Y, por encima de todo, regresar a mi padre.
Mientras escribía comprendí que recordar también es una forma de conversar con quienes ya no están. Uno encuentra frases que creía olvidadas, escenas que permanecían escondidas en algún lugar de la memoria y pequeños acontecimientos cuya importancia solamente se descubre muchos años después. La escritura tiene esa capacidad: detener por unos instantes el tiempo y devolvernos aquello que creíamos perdido.
Horas serenas es probablemente el libro más personal que he escrito porque detrás de cada página existe algo que verdaderamente ocurrió y alguien que verdaderamente formó parte de mi vida. No podía delegar esa memoria ni esperar indefinidamente para contarla. Había llegado el momento de sentarme frente a una página en blanco y comenzar desde el principio.
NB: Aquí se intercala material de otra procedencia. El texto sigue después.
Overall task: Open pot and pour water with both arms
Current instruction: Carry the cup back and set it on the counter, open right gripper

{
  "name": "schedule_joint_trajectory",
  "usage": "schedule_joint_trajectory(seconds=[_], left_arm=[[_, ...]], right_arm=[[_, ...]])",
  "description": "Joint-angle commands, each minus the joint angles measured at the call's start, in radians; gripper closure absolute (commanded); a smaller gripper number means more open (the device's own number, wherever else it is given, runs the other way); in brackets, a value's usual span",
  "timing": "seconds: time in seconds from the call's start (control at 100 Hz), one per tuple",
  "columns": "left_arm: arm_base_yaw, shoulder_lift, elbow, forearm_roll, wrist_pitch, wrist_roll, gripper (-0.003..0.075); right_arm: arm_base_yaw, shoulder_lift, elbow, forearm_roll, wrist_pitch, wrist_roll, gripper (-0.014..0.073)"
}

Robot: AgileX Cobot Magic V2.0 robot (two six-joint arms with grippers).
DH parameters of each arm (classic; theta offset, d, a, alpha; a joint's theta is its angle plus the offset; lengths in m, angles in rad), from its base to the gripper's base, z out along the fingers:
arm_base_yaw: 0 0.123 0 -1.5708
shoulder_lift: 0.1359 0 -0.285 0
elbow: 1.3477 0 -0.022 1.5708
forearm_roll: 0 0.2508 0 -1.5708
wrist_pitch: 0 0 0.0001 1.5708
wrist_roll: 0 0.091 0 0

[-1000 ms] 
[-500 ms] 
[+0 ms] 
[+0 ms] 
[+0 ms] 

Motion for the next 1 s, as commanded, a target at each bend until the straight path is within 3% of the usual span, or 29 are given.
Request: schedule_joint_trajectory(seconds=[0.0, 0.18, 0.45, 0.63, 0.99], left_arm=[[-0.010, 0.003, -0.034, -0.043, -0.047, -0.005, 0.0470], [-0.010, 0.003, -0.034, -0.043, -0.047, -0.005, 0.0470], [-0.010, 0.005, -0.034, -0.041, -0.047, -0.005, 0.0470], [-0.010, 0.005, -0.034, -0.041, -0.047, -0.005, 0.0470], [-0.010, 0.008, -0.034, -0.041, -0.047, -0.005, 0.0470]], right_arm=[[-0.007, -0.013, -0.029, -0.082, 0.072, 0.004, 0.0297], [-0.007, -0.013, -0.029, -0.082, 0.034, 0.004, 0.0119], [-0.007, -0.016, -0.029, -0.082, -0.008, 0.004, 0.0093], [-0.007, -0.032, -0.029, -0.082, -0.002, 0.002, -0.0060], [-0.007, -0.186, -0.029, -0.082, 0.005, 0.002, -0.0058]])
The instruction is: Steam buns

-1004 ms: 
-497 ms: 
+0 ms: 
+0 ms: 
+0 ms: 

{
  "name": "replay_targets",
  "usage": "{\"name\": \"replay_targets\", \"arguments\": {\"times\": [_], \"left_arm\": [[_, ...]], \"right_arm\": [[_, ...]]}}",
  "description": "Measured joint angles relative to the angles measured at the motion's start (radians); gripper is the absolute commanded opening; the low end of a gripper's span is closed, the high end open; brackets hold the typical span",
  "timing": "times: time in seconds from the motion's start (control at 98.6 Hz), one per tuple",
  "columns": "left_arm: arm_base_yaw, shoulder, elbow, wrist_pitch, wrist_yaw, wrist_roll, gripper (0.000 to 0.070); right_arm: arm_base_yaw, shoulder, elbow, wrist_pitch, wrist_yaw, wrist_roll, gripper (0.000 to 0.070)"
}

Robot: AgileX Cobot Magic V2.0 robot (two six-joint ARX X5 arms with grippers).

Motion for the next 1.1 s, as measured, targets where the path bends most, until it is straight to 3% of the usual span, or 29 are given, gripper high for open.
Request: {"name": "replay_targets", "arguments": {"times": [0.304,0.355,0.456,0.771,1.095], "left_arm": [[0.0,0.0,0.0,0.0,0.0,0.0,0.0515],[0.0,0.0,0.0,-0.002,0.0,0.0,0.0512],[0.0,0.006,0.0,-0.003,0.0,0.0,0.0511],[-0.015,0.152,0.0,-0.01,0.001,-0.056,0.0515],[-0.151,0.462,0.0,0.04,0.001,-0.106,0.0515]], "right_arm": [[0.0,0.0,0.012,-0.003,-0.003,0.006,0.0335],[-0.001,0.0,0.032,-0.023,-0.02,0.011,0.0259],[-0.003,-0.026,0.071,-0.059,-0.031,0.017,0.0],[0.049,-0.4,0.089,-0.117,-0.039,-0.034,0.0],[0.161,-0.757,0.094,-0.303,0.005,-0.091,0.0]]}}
También quisiera que el libro provocara algo en quien lo lea: el deseo de recordar su propia historia. Que alguien, después de cerrar estas páginas, pregunte a su madre aquello que nunca le preguntó, se siente con su padre a escuchar nuevamente una historia conocida, escriba el nombre de sus abuelos detrás de una fotografía antigua o decida contar a sus hijos de dónde vienen.
Porque nuestras vidas desaparecen dos veces: cuando terminan y cuando ya nadie las recuerda.
Contra esa segunda desaparición todavía podemos hacer algo.
Podemos escribir.
Y eso es, finalmente, Horas serenas: mi intento de dejar por escrito lo que fui, de dónde vengo y cómo llegué hasta los libros. Pero es, ante todo, una manera de conseguir que todo lo vivido junto a mi padre no se lo lleve el viento. Que permanezca en estas páginas y que, mientras alguien vuelva a abrirlas, permanezca para siempre.